Task statement: Would you please give every entry again exactly, without the pictures?

◇ ◇ ◇ ◇ ◇

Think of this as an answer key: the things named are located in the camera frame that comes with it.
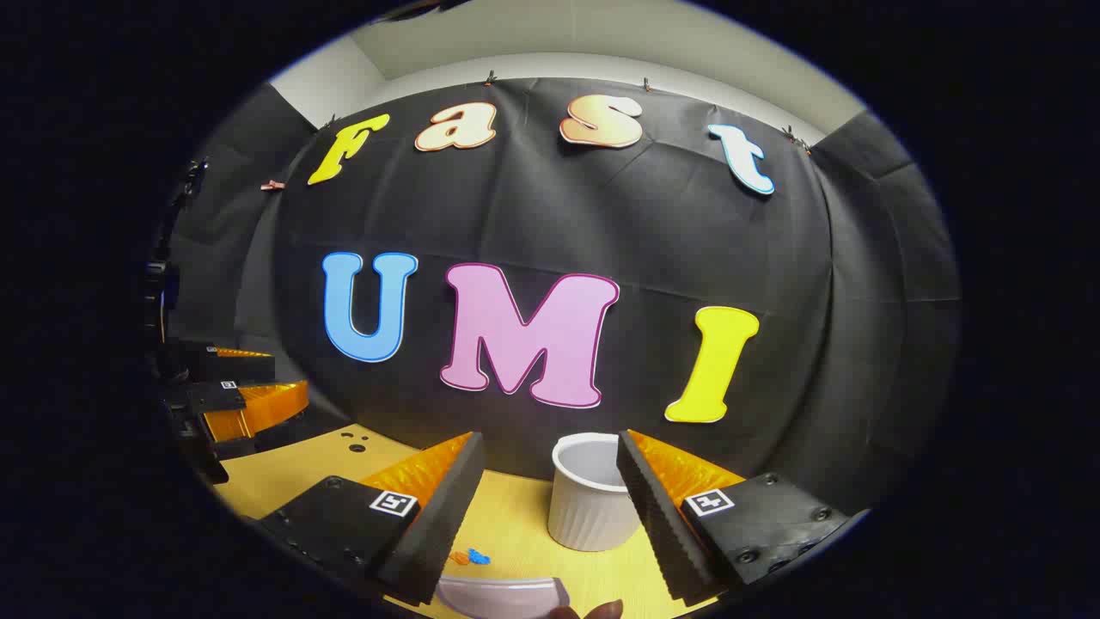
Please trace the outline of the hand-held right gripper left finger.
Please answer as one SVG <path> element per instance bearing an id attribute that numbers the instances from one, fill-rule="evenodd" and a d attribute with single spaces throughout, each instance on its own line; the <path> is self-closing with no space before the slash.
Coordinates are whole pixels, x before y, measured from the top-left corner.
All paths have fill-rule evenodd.
<path id="1" fill-rule="evenodd" d="M 362 480 L 327 475 L 258 520 L 258 532 L 346 588 L 431 603 L 485 465 L 480 432 Z"/>

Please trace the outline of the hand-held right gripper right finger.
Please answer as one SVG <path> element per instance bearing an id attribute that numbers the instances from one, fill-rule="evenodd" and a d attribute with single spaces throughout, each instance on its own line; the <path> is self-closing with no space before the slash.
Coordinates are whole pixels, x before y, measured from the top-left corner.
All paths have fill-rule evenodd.
<path id="1" fill-rule="evenodd" d="M 632 430 L 618 435 L 616 465 L 668 592 L 680 603 L 751 597 L 860 520 L 787 475 L 743 478 Z"/>

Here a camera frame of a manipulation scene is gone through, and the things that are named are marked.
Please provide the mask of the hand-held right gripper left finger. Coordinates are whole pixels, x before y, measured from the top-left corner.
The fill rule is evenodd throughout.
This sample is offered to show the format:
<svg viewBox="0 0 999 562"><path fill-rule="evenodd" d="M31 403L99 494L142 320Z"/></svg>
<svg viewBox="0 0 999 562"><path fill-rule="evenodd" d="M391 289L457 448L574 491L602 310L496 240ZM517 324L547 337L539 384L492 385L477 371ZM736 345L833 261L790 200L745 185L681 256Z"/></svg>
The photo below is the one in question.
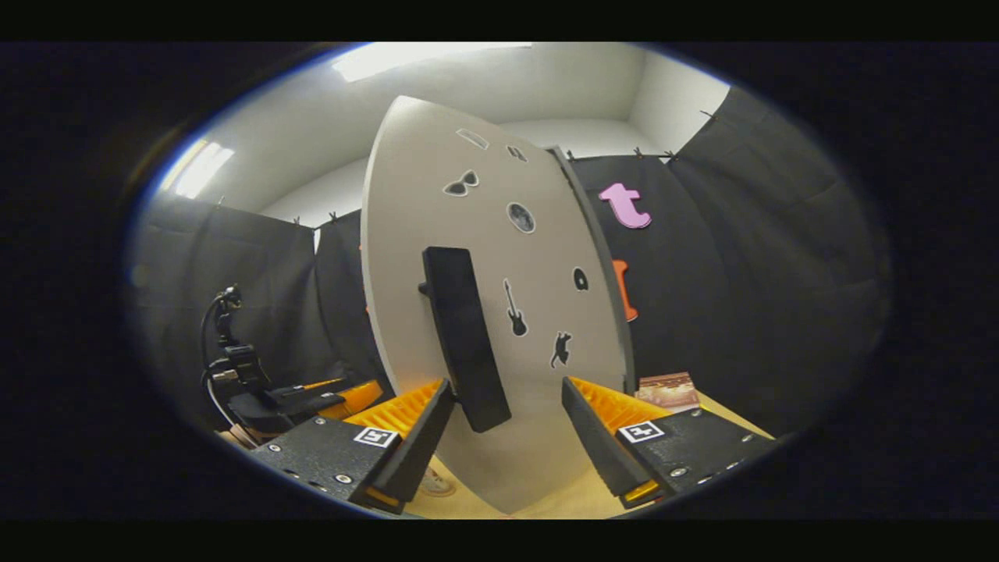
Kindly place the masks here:
<svg viewBox="0 0 999 562"><path fill-rule="evenodd" d="M399 515L414 500L456 404L450 381L439 379L346 417L315 415L249 454L336 502Z"/></svg>

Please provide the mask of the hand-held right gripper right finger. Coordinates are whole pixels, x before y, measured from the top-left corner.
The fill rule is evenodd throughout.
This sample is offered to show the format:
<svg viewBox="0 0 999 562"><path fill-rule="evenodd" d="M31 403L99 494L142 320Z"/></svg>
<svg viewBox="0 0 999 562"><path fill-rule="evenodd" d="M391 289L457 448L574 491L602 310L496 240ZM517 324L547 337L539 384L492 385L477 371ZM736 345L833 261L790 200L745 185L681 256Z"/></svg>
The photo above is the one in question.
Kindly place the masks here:
<svg viewBox="0 0 999 562"><path fill-rule="evenodd" d="M706 487L781 445L711 409L668 411L577 377L561 381L561 405L590 463L625 509Z"/></svg>

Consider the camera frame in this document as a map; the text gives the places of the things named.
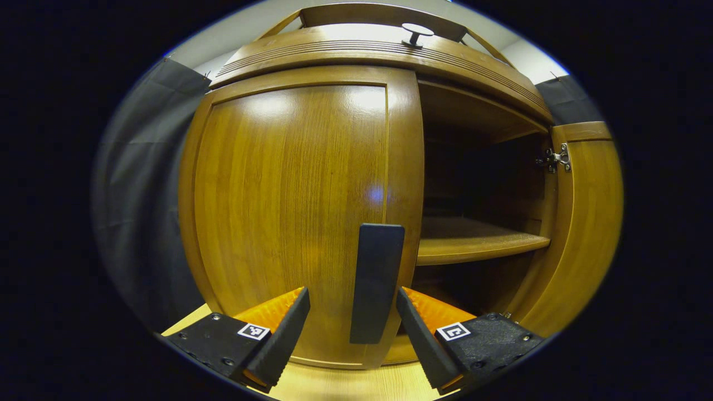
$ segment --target wooden shelf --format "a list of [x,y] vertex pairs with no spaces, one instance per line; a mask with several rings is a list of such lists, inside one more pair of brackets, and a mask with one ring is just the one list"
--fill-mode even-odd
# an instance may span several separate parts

◇ ◇ ◇ ◇ ◇

Answer box:
Think of this as an answer key: the things named are located in the camera frame that comes with it.
Please trace the outline of the hand-held right gripper left finger.
Please answer as one SVG <path> element per instance bearing an id attribute that numbers the instances from one, fill-rule="evenodd" and a d attribute with single spaces throughout, each instance on its own line; the <path> is self-closing with no space before the slash.
Coordinates are whole pixels, x before y, measured from the top-left corner.
All paths have fill-rule evenodd.
<path id="1" fill-rule="evenodd" d="M 362 480 L 327 475 L 258 520 L 258 532 L 346 588 L 431 603 L 485 465 L 480 432 Z"/>

Please trace the outline of the hand-held right gripper right finger.
Please answer as one SVG <path> element per instance bearing an id attribute that numbers the instances from one, fill-rule="evenodd" and a d attribute with single spaces throughout, each instance on its own line; the <path> is self-closing with no space before the slash.
Coordinates are whole pixels, x before y, measured from the top-left corner.
All paths have fill-rule evenodd.
<path id="1" fill-rule="evenodd" d="M 632 430 L 618 435 L 616 465 L 668 592 L 680 603 L 751 597 L 860 520 L 787 475 L 743 478 Z"/>

Here a camera frame of a manipulation scene is gone through, and the things that are named are marked.
Please provide the mask of the hand-held right gripper left finger. Coordinates are whole pixels, x before y, measured from the top-left corner.
The fill rule is evenodd throughout.
This sample is offered to show the format:
<svg viewBox="0 0 999 562"><path fill-rule="evenodd" d="M31 403L99 494L142 320Z"/></svg>
<svg viewBox="0 0 999 562"><path fill-rule="evenodd" d="M391 289L457 448L574 491L602 310L496 240ZM517 324L547 337L539 384L492 385L477 371ZM736 345L833 261L790 200L745 185L681 256Z"/></svg>
The photo below is the one in question.
Kindly place the masks here:
<svg viewBox="0 0 999 562"><path fill-rule="evenodd" d="M399 515L414 500L456 404L450 381L439 379L346 417L315 415L249 454L336 502Z"/></svg>

Please provide the mask of the hand-held right gripper right finger. Coordinates are whole pixels, x before y, measured from the top-left corner.
The fill rule is evenodd throughout.
This sample is offered to show the format:
<svg viewBox="0 0 999 562"><path fill-rule="evenodd" d="M31 403L99 494L142 320Z"/></svg>
<svg viewBox="0 0 999 562"><path fill-rule="evenodd" d="M391 289L457 448L574 491L602 310L496 240ZM517 324L547 337L539 384L492 385L477 371ZM736 345L833 261L790 200L745 185L681 256Z"/></svg>
The photo above is the one in question.
Kindly place the masks here:
<svg viewBox="0 0 999 562"><path fill-rule="evenodd" d="M706 487L781 445L711 409L668 411L577 377L561 381L561 405L590 463L625 509Z"/></svg>

Consider the camera frame in this document as a map; the text gives the places of the things named.
$ segment --target wooden shelf --format "a list of [x,y] vertex pairs with no spaces, one instance per line; a mask with several rings is a list of such lists, inside one more pair of brackets, and a mask with one ring is just the one list"
--fill-mode even-odd
# an instance may span several separate parts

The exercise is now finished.